Am Montag, dem 11. Februar fand der traditionelle Produzentenbrunch des media.net Berlin-Brandenburg und der Landesvertretung im Rahmen der Berlinale mit großem Erfolg statt. Erneut gelang es in Zusammenarbeit mit der Kanzlei Boehmert&Boehmert einen hochinteressanten Vormittag zum Thema Sperrgebiet, kein Zugang. Sperren statt Löschen bei illegalen Online-Anbietern von Film- und Fernsehinhalten statt.
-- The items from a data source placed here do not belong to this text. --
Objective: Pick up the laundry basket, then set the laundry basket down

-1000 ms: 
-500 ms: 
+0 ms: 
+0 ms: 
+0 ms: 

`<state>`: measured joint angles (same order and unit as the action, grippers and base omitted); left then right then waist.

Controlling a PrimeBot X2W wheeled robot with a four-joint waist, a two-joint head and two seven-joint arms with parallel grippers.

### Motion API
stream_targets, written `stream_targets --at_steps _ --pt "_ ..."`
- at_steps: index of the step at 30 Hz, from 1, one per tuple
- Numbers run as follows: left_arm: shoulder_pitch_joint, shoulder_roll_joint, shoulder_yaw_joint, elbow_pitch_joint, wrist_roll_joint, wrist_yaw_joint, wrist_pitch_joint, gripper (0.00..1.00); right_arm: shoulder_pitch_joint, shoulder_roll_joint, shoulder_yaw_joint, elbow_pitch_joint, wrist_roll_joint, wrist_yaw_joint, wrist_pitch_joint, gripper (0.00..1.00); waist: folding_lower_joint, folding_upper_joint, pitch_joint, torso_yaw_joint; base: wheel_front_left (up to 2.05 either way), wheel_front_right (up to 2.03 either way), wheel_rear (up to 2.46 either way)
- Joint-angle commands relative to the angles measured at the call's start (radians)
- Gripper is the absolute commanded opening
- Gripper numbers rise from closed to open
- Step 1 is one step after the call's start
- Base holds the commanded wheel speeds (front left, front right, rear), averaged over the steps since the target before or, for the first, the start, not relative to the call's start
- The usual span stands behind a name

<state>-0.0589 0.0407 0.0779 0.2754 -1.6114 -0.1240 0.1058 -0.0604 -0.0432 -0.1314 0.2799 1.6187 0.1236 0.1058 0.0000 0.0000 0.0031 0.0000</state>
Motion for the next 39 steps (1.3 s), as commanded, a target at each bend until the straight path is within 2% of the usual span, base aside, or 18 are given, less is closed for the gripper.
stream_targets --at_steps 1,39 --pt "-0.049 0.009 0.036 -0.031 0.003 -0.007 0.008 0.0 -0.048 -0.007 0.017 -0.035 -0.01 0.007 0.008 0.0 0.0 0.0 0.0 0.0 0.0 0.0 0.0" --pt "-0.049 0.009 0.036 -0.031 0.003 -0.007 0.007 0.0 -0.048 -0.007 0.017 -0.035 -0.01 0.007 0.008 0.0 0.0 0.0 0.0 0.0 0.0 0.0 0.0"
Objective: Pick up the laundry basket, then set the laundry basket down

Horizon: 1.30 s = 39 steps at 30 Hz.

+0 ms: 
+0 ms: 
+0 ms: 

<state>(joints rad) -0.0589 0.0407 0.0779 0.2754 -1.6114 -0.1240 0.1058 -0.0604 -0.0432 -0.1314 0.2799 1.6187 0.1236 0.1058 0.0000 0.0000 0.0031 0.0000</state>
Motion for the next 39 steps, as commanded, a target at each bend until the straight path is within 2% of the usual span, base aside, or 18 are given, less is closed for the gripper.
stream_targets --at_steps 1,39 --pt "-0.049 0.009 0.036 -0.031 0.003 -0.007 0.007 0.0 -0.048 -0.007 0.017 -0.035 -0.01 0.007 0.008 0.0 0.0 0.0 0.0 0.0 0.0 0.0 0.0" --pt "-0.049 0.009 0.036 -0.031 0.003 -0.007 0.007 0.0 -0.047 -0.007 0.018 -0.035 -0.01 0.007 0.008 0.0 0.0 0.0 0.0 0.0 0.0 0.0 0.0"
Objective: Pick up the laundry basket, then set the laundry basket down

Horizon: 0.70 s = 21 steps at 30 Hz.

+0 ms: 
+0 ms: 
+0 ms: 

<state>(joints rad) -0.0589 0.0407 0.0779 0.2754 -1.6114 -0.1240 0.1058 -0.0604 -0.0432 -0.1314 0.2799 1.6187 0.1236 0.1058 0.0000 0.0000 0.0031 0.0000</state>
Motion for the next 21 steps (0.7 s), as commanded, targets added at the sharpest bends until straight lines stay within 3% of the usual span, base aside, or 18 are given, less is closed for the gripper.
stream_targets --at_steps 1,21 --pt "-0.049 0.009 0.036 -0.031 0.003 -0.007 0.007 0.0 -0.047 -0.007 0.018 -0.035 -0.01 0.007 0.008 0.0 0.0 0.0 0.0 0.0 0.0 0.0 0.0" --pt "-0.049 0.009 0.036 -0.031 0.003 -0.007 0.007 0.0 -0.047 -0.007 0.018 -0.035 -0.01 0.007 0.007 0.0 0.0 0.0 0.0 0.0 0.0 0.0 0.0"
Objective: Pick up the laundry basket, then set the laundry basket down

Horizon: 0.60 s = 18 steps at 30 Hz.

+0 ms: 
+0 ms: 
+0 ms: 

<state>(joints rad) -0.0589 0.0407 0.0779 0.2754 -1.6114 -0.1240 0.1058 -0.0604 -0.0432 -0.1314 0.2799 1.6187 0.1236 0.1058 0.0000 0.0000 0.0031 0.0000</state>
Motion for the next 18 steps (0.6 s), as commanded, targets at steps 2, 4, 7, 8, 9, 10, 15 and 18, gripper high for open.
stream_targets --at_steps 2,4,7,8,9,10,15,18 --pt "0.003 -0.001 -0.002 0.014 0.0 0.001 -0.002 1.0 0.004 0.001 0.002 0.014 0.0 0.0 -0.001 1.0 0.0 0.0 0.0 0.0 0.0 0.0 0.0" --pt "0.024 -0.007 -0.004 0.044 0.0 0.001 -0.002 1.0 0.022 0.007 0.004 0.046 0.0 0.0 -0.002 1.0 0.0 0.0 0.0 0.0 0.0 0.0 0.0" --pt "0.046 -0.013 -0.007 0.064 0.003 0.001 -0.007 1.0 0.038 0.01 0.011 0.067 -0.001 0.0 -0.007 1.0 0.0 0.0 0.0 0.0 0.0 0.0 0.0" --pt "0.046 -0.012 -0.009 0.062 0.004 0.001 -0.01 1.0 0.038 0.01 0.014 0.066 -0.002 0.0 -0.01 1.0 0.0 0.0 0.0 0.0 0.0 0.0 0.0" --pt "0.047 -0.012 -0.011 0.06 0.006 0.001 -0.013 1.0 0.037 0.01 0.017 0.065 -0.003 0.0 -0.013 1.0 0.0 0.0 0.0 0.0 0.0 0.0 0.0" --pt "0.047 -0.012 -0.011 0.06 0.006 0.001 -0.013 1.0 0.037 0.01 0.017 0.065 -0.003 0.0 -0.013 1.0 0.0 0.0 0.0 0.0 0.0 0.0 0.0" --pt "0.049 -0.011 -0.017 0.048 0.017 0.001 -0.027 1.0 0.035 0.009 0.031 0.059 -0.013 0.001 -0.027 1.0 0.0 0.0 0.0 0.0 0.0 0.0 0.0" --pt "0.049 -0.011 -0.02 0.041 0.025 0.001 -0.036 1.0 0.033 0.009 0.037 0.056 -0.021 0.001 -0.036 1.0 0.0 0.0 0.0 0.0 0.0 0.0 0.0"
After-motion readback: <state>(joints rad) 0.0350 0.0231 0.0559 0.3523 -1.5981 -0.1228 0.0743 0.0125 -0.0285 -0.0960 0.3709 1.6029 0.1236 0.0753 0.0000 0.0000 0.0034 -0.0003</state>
Produzenten Brunch, Foto: David Marschalsky

Produzenten Brunch, Foto: David Marschalsky

Sehr anschaulich gelang Prof. Dr. Nordemann einen Einstieg in das Thema zu finden und sogar dem einen oder anderem im anwesenden Fachpublikum Neues zu zeigen. Der internationale Aspekt zum Websiteblocking kam durch Parvez Siddiqui von INCOPRO aus London. Und dann wurde richtig intensiv und sehr fachspezifisch im Panel und mit den Gästen diskutiert. Am Ende stand dann das Netzwerken der 150 Gäste im Mittelpunkt. Eins steht fest – auch auf der nächsten Berlinale wird es den Produzentenbrunch geben.

Wenn das FilmFestival Cottbus und der Ost-West-Koproduktionsmarkt connecting zum East European Brunch gemeinsam mit der Landesvertretung einlädt, dann ist ein volles Haus garantiert. Mit der Veranstaltung wurde der offizielle Auftakt in das neue Festivaljahr verkündet.

Produzentenbrunch

Produzentenbrunch, Foto: David Marschalsky

Verbunden mit diesem internationale Branchentreff ist traditionell die Vergabe des GWFF-Förderpreises und des Special Pitch Award sowie einem Ausblick auf das kommende Festival, das in seinem 29. Jahrgang (5.-10.11.2019) einige Neuerungen bereithält. So werden ab diesem Jahr Filme aus Finnland, Griechenland und der Türkei das Festivalprogramm bereichern. Den mit 4.500 EUR dotierten Förderpreis der Münchener Gesellschaft zur Wahrnehmung von Film und Fernsehrechten mbH (GWFF) erhielt Larisa Glebova aus Russland und der Special Pitch Award ging an Sergey Dvortsevoy. Er gewann beim 28. FilmFestival Cottbus mit seinem Film AYKA den Hauptpreis für den besten Film und den Preis der Ökumenischen Jury.

Im gegenseitigen Austausch wurden wieder viele Kontakte geknüpft und neue Projekte angeschoben. Alles Gäste lobten einhellig die wie immer aus dem Spreewald kommenden kulinarischen Köstlichkeiten – allen voran die Plinse.